Turns out the country continues to surprise me, this time with Okinawa – a group of 160 sub-tropical islands in the county’s south, appealing because of its stunning scenery (above and below water), culture and experiences.

 Made up of 160 islands, Okinawa is playing off of its status as a “hidden gem” in a new video series titled The Secret is Out, which showcases the destination through the eyes of travellers from around the world. 

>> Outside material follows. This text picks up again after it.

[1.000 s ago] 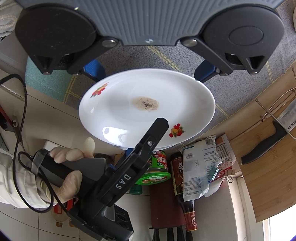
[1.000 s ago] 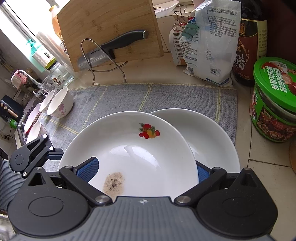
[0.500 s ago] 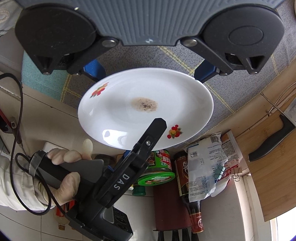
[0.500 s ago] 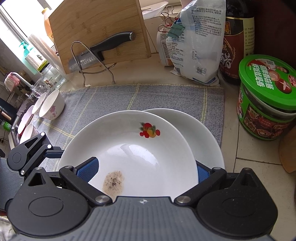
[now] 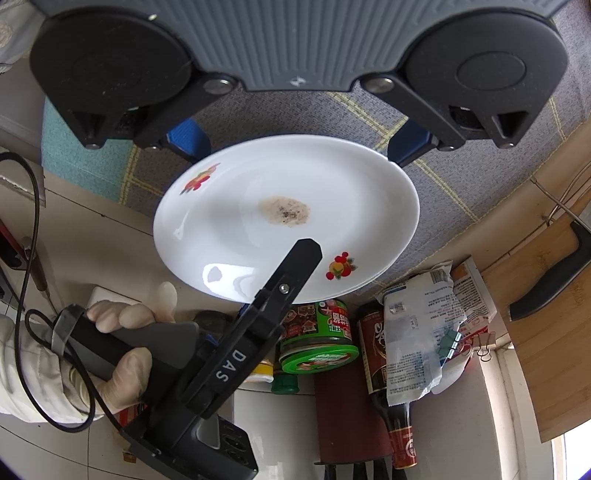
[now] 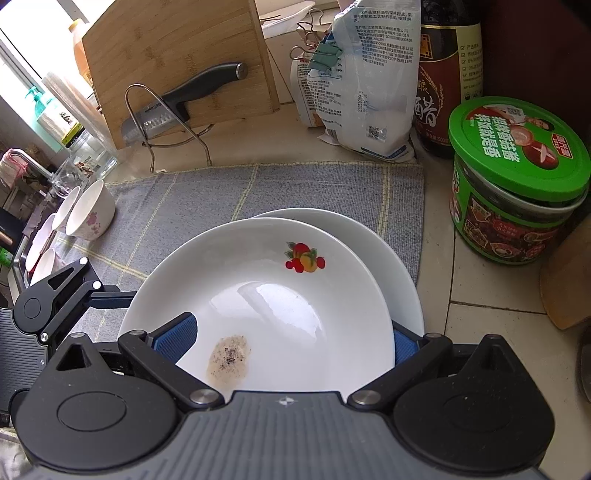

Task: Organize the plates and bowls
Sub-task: 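Lower the stained white plate onto the flowered plate stack with the right tool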

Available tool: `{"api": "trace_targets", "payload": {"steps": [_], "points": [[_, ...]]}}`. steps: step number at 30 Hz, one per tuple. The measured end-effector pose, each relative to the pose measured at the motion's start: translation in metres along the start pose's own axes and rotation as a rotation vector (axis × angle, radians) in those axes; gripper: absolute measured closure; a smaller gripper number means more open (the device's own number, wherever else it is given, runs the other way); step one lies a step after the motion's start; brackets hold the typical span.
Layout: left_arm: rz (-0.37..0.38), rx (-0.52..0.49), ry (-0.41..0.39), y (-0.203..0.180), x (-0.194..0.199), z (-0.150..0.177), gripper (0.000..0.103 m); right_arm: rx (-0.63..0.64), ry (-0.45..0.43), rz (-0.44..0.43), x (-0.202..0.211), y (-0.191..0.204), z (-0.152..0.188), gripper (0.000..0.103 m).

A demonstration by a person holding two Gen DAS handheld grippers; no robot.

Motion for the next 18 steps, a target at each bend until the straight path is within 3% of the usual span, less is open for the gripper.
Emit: {"api": "trace_targets", "payload": {"steps": [18], "points": [[0.017,-0.010,-0.007,0.004,-0.003,0.002,0.002,-0.033,-0.022,0.035,0.019,-0.007,0.006,0.000]]}}
Point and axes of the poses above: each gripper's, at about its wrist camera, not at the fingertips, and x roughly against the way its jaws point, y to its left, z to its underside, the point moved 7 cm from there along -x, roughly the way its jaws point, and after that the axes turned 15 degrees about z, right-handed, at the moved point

Here’s a glimpse of a place I only just realized I want to visit:

The coast

Okinawa's beautiful waters

From Kabira Bay to Kume Island, Tatami Ishi to Kariyushi Beach, the options for stunning beach settings along equally breathtaking ocean fronts are endless. Doesn’t this picture say it all?



Sea kayaking in Okinawa
Credit: Roger Braunstein

Visitors can opt for rest and relaxation, or spend their time exploring the destination from the water via sea kayak, canoes, banana boats or flyboarding. Famous for its 200-plus coral reefs, Okinawa’s Kume Island and the Kerama Islands are known to divers worldwide. Looking to keep your feet on the ground? The subtropical forests of Yanbaru, stretching across the northern area of Okinawa Main Island, provide the perfect backdrop for hikers.


The culture & communities

Sights of Okinawa

As the heritage of the Ryukyu Kingdom continues to influence aspects of Okinawa (such as art and music), there are many cultural experiences to be had throughout the destination. For example, Taketomi Island – spanning just nine kilometers round – is a unique setting, with its quaint homes with garden walls set alongside white sand-covered roads. For something a bit less tranquil, shopping is a main draw to Naha City, where traditional and modern craft shops can easily be found.


Events & festivals

The Great Tug of War in Okinawa, Japan
Credit: "Naha Matsuri Giant tug rope" by Mitsuru Ogino - Photo taken by Mitsuru Ogino. Licensed under CC BY-SA 3.0 via Commons

Whether you’re looking to partake in a marathon or beer festival somewhere on the other side of the Pacific, Okinawa is always busy with major events to keep visitors entertained. Among my favourites from research? The Worldwide Uchinanchu (Love) Festival and the Great Tug of War, usually hosted in September or October.